# WHAT THE TASK ASKS:
From the first line to the last, print the material exactly, skipping the pictures.

+--

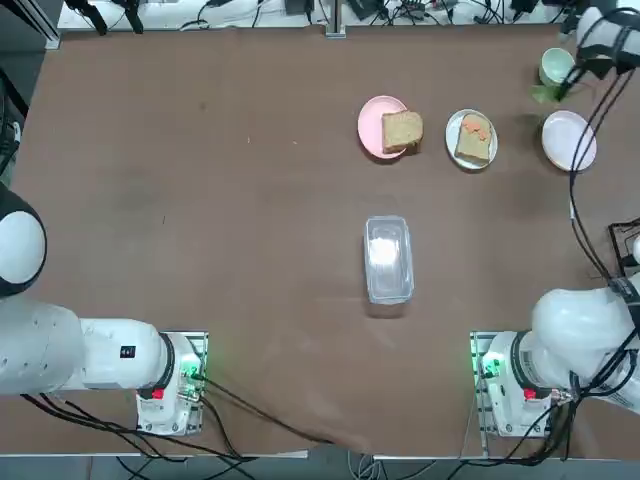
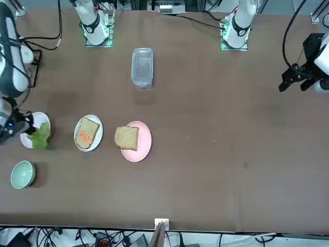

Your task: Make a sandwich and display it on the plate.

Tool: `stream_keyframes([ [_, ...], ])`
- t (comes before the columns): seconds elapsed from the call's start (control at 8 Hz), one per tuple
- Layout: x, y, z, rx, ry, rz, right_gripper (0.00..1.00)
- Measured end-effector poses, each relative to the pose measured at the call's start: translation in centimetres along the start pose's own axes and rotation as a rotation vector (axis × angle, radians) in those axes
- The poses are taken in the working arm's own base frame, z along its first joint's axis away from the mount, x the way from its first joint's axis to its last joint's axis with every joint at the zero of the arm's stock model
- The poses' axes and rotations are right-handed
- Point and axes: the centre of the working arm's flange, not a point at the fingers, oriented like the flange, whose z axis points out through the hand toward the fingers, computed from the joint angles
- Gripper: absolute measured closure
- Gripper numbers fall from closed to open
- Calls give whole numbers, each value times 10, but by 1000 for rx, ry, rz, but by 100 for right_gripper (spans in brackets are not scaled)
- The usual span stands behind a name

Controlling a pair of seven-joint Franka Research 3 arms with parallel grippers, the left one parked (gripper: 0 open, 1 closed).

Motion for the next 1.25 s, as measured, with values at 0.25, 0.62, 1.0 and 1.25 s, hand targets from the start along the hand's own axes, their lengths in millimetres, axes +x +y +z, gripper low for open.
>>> stream_keyframes([
  [0.25,31,-11,2,-31,43,-114,95],
  [0.62,82,-42,4,-39,119,-279,95],
  [1.0,114,-72,-1,-29,157,-403,95],
  [1.25,114,-74,6,-20,156,-461,95],
])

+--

# TASK RESPONSE:
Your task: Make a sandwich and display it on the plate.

Tool: `stream_keyframes([ [_, ...], ])`
- t (comes before the columns): seconds elapsed from the call's start (control at 8 Hz), one per tuple
- Layout: x, y, z, rx, ry, rz, right_gripper (0.00..1.00)
- Measured end-effector poses, each relative to the pose measured at the call's start: translation in centimetres along the start pose's own axes and rotation as a rotation vector (axis × angle, radians) in those axes
- The poses are taken in the working arm's own base frame, z along its first joint's axis away from the mount, x the way from its first joint's axis to its last joint's axis with every joint at the zero of the arm's stock model
- The poses' axes and rotations are right-handed
- Point and axes: the centre of the working arm's flange, not a point at the fingers, oriented like the flange, whose z axis points out through the hand toward the fingers, computed from the joint angles
- Gripper: absolute measured closure
- Gripper numbers fall from closed to open
- Calls give whole numbers, each value times 10, but by 1000 for rx, ry, rz, but by 100 for right_gripper (spans in brackets are not scaled)
- The usual span stands behind a name

Controlling a pair of seven-joint Franka Research 3 arms with parallel grippers, the left one parked (gripper: 0 open, 1 closed).

Motion for the next 1.25 s, as measured, with values at 0.25, 0.62, 1.0 and 1.25 s, hand targets from the start along the hand's own axes, their lengths in millimetres, axes +x +y +z, gripper low for open.
>>> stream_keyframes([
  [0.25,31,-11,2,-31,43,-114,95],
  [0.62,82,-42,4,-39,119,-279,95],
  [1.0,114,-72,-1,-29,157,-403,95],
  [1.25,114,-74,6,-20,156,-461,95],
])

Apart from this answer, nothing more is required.